Outside the main building at Glenstone, the private museum with sprawling grounds in Potomac, Md., visitors encounter two monumental works by Richard Serra. Slashing across the grass and hillocks is one of the American sculptor’s classic oxidized steel-plate works, “Contour 290,” and on a plaza near the entrance to the original museum gallery is “Sylvester,” one of his torqued ellipses — curved steel plates that create a spiral maze of canted walls. Then, inside the galleries, there are two of his important early pieces from the 1960s.
Now the museum is adding another major work by the 82-year-old artist.
“We are long on Richard Serra’s work, there is no question about it,” says Emily Wei Rales, Glenstone’s director. “But a lot of people would agree that he is the greatest living sculptor, and we believe very deeply in his work and are very committed to it.”
Glenstone announced Monday the acquisition of a “large-scale work by Richard Serra.” The name or other details of the sculpture haven’t been revealed, beyond that it’s recent. But work has already begun on a 4,000-square foot concrete structure to house the new sculpture. Construction started in April, and the museum hopes to unveil the Serra in its specially designed, free-standing gallery in the spring or summer of 2022.
The addition of a substantial structure comes less than three years after the museum opened its Pavilions building in 2018, a cluster of interconnected gallery spaces designed by architect Tom Phifer of Thomas Phifer and Partners. That 204,000-square-foot space underscored Glenstone’s ambition in a world already crowded with contemporary art museums, many of them trophy projects of mega-rich collectors. The Pavilions enabled Glenstone to keep much of its significant permanent collection on display, as well as provide office space for its staff. The new building joined the 2006 Gallery building, which now hosts temporary exhibitions.
Phifer has been working closely with Serra to design the new structure.
“From the very beginning, he has wanted this to exist in a room,” the architect says. “So, we worked extremely closely to seek the proper proportions of that room, the proper amount of daylight, the proper experience moving in and out of it.”
The gallery will be made of concrete and set in the forest along what is called the Woodland Trail near the museum’s eastern perimeter. It will have skylights and vents left open to the air, and the entrance will be through a single door, left open during visiting hours. Renderings suggest a minimalist, boxlike form, approached via a winding path surrounded by grass, bushes and trees. Rales declined to disclose the costs of the building or the sculpture.
Phifer says he wanted to emphasize the experience of traveling to the building through nature. “The world begins to drop away, there is a rhythm with your arms and legs, you’re in nature and it is an experience of movement,” he says.
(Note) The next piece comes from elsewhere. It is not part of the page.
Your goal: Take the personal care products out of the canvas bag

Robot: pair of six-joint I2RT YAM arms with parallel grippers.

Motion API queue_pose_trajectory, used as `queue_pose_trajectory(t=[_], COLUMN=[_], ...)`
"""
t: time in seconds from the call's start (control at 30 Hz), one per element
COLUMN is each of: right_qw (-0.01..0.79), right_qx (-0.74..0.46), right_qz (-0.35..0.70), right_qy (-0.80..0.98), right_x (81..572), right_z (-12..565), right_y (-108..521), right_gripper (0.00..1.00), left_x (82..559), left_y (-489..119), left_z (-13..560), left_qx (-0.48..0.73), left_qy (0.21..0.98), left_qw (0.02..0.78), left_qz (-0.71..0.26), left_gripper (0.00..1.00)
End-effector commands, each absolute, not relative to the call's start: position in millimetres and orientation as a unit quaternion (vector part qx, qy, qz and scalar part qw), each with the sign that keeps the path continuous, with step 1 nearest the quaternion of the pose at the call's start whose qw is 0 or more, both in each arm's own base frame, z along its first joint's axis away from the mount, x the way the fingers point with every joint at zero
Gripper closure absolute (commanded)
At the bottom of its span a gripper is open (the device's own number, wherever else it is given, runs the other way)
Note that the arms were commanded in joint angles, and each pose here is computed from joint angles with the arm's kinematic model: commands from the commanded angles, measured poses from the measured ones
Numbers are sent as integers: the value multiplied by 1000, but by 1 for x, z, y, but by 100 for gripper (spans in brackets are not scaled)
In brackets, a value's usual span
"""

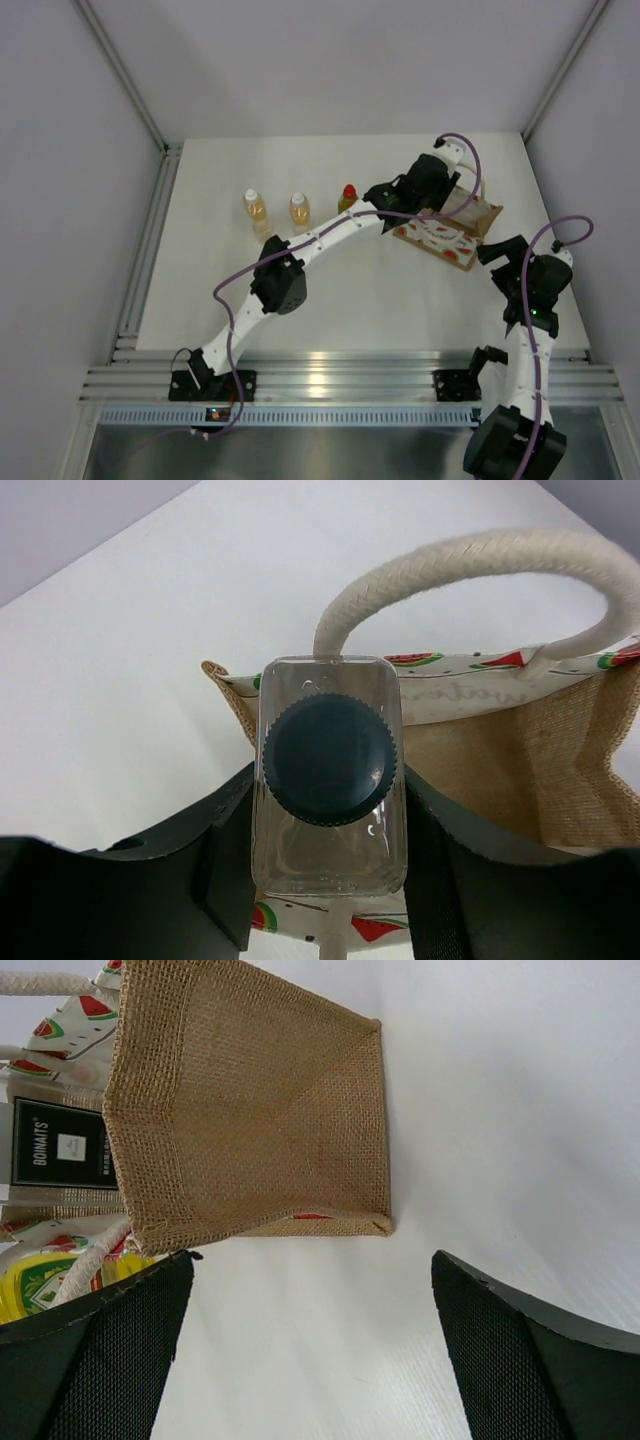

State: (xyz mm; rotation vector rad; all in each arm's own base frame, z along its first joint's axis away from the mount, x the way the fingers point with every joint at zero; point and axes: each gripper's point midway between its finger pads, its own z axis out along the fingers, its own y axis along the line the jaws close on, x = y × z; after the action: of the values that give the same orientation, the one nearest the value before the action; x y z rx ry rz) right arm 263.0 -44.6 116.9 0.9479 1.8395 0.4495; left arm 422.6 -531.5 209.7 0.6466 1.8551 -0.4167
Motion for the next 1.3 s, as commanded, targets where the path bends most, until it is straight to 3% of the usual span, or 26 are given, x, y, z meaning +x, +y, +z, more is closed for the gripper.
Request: queue_pose_trajectory(t=[0.0, 0.3, 0.73, 0.97, 1.0, 1.1, 1.27], right_qw=[495, 492, 490, 501, 508, 516, 530], right_qx=[397, 406, 407, 403, 400, 395, 383], right_qz=[168, 158, 170, 181, 182, 182, 182], right_qy=[755, 753, 752, 745, 741, 738, 734], right_x=[261, 260, 262, 264, 265, 265, 266], right_z=[116, 114, 117, 135, 143, 159, 184], right_y=[-53, -57, -54, -52, -52, -52, -52], right_gripper=[1, 0, 1, 0, 1, 1, 1], left_x=[409, 396, 361, 330, 328, 310, 293], left_y=[-513, -480, -380, -358, -362, -336, -307], left_z=[402, 462, 552, 531, 502, 492, 427], left_qx=[192, 158, 62, 121, 148, 148, 151], left_qy=[670, 645, 620, 647, 665, 672, 715], left_qw=[665, 696, 739, 709, 691, 684, 649], left_qz=[-269, -273, -256, -252, -243, -241, -213], left_gripper=[100, 100, 100, 100, 100, 100, 100])
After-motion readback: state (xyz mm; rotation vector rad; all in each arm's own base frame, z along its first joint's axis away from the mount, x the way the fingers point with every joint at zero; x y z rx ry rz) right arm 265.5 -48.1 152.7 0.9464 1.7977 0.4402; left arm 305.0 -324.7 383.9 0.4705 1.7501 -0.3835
Serra’s work fuses an almost Platonic sense of perfect forms — planes, ribbons, cylinders, boxes — with the heavy, industrial chic of steel. His sculpture includes two essential types: those made from steel plates that form expressive lines and curves in open spaces, and those made of forged steel that create discrete objects that take on meaning by their relation to each other or enclosure within interior space.
The new work is being shipped from New Jersey on four flatbed tractor-trailers and will arrive at Glenstone this week. Construction will pause on the building while the work is installed, and then the pavilion will be finished around it.
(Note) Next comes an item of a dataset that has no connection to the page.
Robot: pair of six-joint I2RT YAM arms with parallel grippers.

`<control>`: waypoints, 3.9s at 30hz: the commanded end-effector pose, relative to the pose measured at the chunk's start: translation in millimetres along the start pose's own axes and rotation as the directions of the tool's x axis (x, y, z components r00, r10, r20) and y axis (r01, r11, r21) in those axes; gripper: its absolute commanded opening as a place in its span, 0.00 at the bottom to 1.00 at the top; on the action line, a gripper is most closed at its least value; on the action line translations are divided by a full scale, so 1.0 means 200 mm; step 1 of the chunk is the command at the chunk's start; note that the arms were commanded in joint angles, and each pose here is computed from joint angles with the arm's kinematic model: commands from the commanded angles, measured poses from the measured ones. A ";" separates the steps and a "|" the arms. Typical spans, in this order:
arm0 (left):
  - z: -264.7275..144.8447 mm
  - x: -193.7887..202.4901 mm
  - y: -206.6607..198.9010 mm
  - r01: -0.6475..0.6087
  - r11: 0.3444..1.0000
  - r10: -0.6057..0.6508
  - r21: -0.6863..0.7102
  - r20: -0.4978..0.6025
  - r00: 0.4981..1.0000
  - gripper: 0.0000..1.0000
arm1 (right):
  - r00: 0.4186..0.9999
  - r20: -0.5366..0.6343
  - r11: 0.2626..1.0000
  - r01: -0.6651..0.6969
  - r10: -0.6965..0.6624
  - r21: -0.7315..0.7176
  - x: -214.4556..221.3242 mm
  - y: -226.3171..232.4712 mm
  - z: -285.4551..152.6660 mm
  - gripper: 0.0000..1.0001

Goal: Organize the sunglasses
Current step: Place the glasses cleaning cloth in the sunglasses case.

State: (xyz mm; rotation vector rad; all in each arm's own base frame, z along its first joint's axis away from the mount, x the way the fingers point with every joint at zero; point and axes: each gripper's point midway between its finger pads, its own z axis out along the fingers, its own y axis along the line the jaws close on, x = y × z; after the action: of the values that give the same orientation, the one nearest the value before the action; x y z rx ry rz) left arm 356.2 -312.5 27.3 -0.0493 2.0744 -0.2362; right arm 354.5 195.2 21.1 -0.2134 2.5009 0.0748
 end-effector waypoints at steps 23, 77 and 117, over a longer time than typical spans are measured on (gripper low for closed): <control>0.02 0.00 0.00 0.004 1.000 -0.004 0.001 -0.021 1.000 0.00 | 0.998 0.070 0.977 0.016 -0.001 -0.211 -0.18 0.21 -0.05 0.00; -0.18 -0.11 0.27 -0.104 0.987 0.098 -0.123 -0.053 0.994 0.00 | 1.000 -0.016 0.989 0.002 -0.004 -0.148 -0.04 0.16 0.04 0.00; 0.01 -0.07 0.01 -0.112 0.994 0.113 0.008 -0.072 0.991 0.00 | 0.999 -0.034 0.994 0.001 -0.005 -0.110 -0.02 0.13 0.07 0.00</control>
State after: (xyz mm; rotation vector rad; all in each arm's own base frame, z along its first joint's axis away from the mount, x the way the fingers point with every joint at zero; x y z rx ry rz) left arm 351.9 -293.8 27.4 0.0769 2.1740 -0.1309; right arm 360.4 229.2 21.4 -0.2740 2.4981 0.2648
“[It] is so different from the two other works that are already on-site that we felt compelled to present it,” Rales says. “It is a totally different expression of his principles and values and the things that have preoccupied him during his career.”
The Serra pavilion adds to the burgeoning collection of structures on the nearly 300-acre Glenstone campus, including the original Gallery, the Phifer-designed Pavilions building, an arrival hall and cafe, and three enigmatic cabinlike structures designed by artist Andy Goldsworthy.
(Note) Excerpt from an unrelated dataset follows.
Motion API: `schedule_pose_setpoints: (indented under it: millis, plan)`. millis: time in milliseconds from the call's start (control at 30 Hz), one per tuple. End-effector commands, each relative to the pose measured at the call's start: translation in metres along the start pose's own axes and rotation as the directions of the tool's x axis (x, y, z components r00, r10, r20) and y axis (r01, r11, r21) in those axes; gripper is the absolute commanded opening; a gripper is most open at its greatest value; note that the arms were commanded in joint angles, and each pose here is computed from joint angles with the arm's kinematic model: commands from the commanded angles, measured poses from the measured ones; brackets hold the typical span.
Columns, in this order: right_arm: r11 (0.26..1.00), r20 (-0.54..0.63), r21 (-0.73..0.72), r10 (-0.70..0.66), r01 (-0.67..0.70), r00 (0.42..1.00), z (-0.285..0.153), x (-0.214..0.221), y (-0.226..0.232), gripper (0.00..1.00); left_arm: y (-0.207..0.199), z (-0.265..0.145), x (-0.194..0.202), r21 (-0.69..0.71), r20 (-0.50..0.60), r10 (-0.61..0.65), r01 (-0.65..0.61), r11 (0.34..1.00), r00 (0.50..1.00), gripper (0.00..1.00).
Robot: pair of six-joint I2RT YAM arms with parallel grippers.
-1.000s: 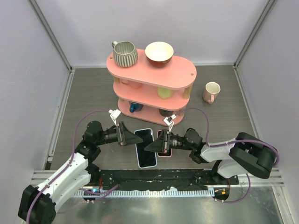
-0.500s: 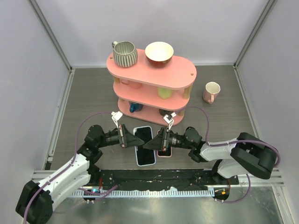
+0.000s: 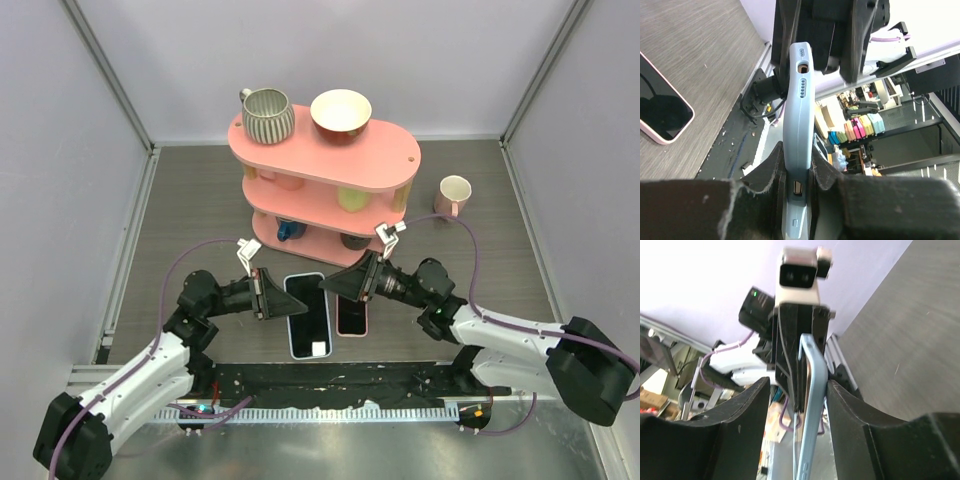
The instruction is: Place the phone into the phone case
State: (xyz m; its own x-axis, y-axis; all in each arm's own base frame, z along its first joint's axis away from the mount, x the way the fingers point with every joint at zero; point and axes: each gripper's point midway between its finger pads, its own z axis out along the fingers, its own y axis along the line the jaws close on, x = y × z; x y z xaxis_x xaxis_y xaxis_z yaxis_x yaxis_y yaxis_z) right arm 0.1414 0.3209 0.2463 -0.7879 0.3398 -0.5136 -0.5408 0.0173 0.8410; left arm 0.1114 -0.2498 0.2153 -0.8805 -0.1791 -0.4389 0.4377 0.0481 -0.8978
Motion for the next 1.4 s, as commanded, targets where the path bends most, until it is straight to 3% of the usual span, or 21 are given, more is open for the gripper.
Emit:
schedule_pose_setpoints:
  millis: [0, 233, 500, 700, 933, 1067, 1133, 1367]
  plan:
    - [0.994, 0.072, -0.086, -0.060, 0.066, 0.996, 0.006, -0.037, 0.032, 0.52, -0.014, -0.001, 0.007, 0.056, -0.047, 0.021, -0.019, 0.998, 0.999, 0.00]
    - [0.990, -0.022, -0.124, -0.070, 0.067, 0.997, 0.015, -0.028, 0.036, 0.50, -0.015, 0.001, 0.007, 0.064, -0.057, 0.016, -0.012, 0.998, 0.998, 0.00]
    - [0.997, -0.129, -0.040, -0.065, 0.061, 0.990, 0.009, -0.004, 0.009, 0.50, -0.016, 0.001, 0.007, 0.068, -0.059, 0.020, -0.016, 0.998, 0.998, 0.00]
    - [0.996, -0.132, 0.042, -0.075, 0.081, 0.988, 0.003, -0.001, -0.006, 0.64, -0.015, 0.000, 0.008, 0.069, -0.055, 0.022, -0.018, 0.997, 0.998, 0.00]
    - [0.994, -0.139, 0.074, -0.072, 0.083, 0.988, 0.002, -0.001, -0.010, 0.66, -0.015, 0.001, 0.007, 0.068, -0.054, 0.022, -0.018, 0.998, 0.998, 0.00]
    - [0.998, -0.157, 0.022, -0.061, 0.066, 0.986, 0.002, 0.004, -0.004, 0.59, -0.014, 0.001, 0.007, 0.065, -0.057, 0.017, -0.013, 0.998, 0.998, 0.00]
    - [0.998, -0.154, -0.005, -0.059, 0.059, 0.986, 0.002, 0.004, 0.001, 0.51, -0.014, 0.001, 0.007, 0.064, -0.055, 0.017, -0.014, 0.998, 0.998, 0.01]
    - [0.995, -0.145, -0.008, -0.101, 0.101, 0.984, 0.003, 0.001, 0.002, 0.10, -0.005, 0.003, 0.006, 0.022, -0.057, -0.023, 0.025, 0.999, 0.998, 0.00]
Is there a point when the campus will be full?
“That’s the million-dollar question,” Rales says. “We keep saying, ‘We’re done, and you can’t destroy the serenity of the landscape and you can’t clutter things up.’ ”
But the Serra was a must-have for Rales and her husband, Mitch Rales, who with his brother Steven controls Danaher Corp., a conglomerate with holdings in science, technology, medicine and industry. Bloomberg has reported that the Glenstone Foundation’s most recent taxing filing showed it had a net asset value of $1.8 billion, which was before the Rales brothers announced in June a $3.3 billion transfer of Danaher shares to their individual foundations. The Metropolitan Museum of Art, the largest art museum in the United States, reported net assets of $4.5 billion in 2020.
“We’re very fortunate that we are well resourced to take this on,” Emily Rales says of the Serra acquisition. “We had to pump the brakes when the pandemic hit, all projects were on hold.” Her goal, she says, was to prioritize staff employment.
The pandemic hit many museums hard, especially those reliant on ticket sales or revenue from visitors. But cultural institutions with large endowments have benefited from the booming stock market. Some large institutions face a mixed picture: decline in revenue from visitors with large increases in their endowment values. Glenstone is free to the public and limits visitor numbers to maintain a contemplative environment for art.